(Data extracted from a collection)

※ ※ ※

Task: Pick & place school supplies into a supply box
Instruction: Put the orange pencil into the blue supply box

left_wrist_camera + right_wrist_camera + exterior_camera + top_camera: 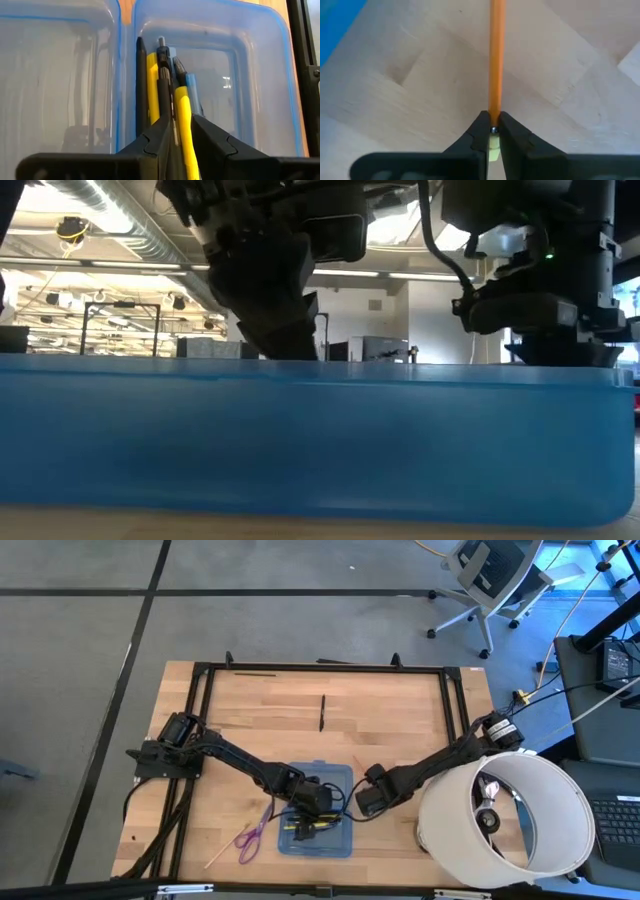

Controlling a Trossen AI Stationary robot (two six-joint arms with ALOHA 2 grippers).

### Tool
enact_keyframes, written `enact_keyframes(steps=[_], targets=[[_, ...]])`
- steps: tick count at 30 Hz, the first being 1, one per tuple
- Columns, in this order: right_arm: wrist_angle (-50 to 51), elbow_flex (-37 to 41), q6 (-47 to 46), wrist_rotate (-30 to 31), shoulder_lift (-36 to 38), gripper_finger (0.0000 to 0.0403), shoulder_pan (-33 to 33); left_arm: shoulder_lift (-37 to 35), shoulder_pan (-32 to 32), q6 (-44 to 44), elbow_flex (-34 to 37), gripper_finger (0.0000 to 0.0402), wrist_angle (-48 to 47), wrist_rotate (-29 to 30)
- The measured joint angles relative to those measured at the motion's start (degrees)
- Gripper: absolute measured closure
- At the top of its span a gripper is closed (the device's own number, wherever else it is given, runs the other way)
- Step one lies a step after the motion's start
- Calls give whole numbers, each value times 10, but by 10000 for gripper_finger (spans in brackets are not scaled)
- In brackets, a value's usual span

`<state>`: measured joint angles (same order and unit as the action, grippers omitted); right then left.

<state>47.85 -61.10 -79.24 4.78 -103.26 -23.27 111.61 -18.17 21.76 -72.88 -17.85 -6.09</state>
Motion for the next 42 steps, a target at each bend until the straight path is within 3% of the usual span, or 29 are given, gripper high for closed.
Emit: enact_keyframes(steps=[10,18,27,33,38,42], targets=[[-12,-1,32,3,16,371,20,-21,3,-25,0,327,-83,-1],[-43,-2,69,43,55,370,39,-89,11,-41,0,327,-164,15],[-346,-3,278,42,63,370,43,-200,14,-77,0,327,-248,20],[-445,-4,386,-7,51,370,43,-296,13,-48,0,327,-303,23],[-450,-3,391,-69,28,370,41,-384,9,1,0,327,-329,22],[-482,-3,391,-129,-2,370,30,-442,4,28,0,327,-333,56]])
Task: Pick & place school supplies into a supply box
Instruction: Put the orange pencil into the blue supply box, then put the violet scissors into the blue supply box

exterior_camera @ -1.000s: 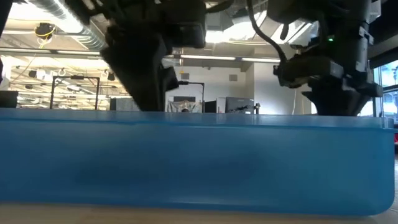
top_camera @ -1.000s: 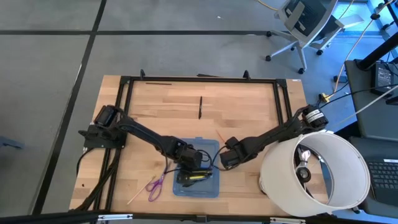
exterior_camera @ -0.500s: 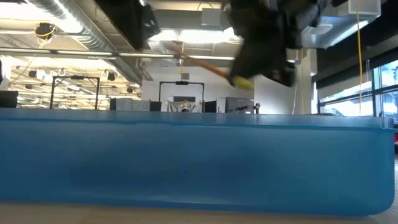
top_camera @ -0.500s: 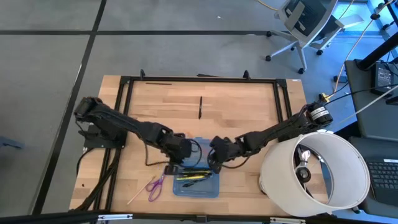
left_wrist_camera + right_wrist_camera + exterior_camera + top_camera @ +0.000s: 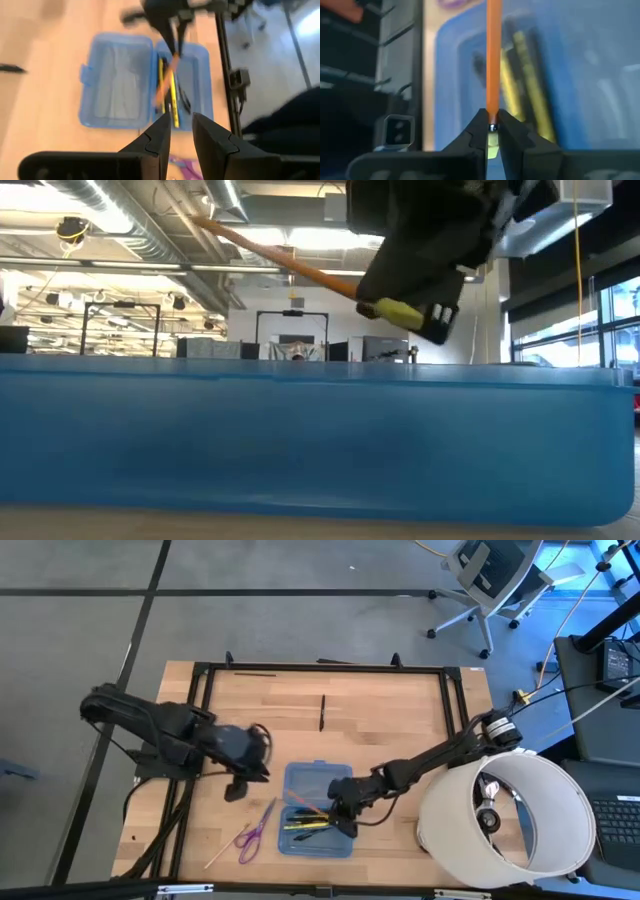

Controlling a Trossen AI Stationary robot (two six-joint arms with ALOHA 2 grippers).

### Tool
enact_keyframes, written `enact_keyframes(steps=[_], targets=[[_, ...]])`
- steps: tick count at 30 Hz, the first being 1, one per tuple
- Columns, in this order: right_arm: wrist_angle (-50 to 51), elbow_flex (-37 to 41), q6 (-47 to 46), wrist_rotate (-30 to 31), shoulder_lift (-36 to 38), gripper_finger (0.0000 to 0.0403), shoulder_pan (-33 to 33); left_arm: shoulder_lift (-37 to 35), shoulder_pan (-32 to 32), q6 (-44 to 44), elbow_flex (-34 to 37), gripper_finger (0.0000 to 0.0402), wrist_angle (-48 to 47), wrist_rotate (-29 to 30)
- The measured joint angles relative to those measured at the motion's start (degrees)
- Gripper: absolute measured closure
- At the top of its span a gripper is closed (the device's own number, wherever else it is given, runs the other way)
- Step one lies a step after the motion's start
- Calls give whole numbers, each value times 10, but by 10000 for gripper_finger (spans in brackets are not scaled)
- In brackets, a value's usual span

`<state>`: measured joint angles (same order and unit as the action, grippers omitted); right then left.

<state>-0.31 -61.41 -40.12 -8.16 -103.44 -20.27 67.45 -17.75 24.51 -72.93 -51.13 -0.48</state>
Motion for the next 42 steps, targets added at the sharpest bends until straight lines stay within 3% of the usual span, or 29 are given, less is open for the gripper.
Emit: enact_keyframes(steps=[5,13,42], targets=[[-15,0,-2,-40,-32,370,-18,-45,-7,4,0,327,-3,62],[-15,0,-32,-51,-70,370,-28,-58,-8,4,0,327,-5,96],[-33,0,-62,-131,-85,342,-25,-38,-11,15,1,327,-6,97]])
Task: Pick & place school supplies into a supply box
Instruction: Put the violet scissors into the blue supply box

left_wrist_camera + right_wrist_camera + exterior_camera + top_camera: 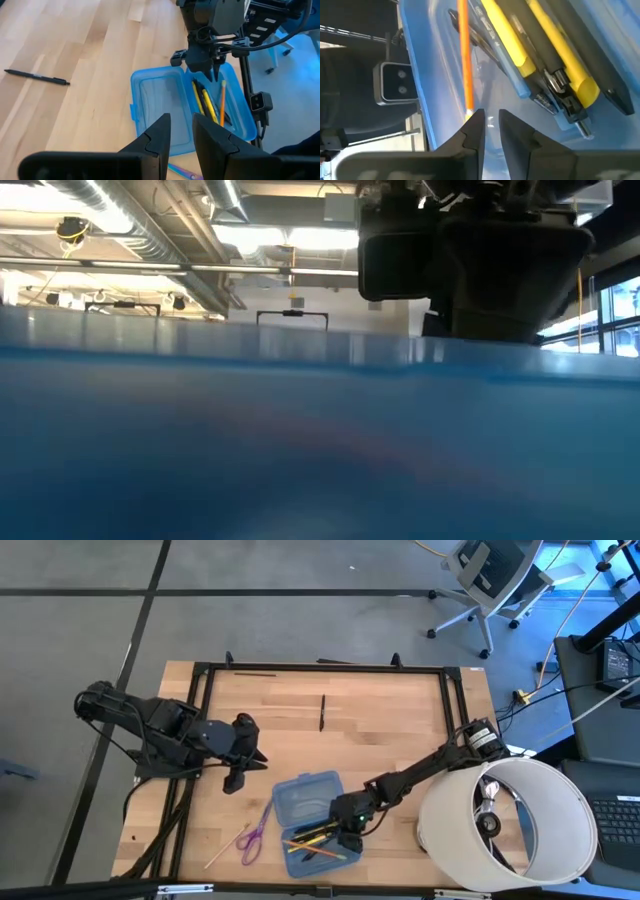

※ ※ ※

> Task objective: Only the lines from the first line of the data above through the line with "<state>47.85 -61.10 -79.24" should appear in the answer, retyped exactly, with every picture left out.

> Worked solution:
Task: Pick & place school supplies into a supply box
Instruction: Put the orange pencil into the blue supply box

left_wrist_camera + right_wrist_camera + exterior_camera + top_camera: 

Controlling a Trossen AI Stationary robot (two six-joint arms with ALOHA 2 grippers).

### Tool
enact_keyframes, written `enact_keyframes(steps=[_], targets=[[_, ...]])`
- steps: tick count at 30 Hz, the first being 1, one per tuple
- Columns, in this order: right_arm: wrist_angle (-50 to 51), elbow_flex (-37 to 41), q6 (-47 to 46), wrist_rotate (-30 to 31), shoulder_lift (-36 to 38), gripper_finger (0.0000 to 0.0403), shoulder_pan (-33 to 33); left_arm: shoulder_lift (-37 to 35), shoulder_pan (-32 to 32), q6 (-44 to 44), elbow_flex (-34 to 37), gripper_finger (0.0000 to 0.0402), wrist_angle (-48 to 47), wrist_rotate (-29 to 30)
- The measured joint angles relative to those measured at the motion's start (degrees)
- Gripper: absolute measured closure
- At the top of its span a gripper is closed (the device's own number, wherever else it is given, runs the other way)
- Step one lies a step after the motion's start
- Calls give whole numbers, each value times 10, but by 10000 for gripper_finger (spans in brackets are not scaled)
- In brackets, a value's usual span

`<state>`: measured joint angles (same order and unit as the action, grippers omitted); right then left.

<state>47.85 -61.10 -79.24 4.78 -103.26 -23.27 111.61 -18.17 21.76 -72.88 -17.85 -6.09</state>

The answer requires nothing further.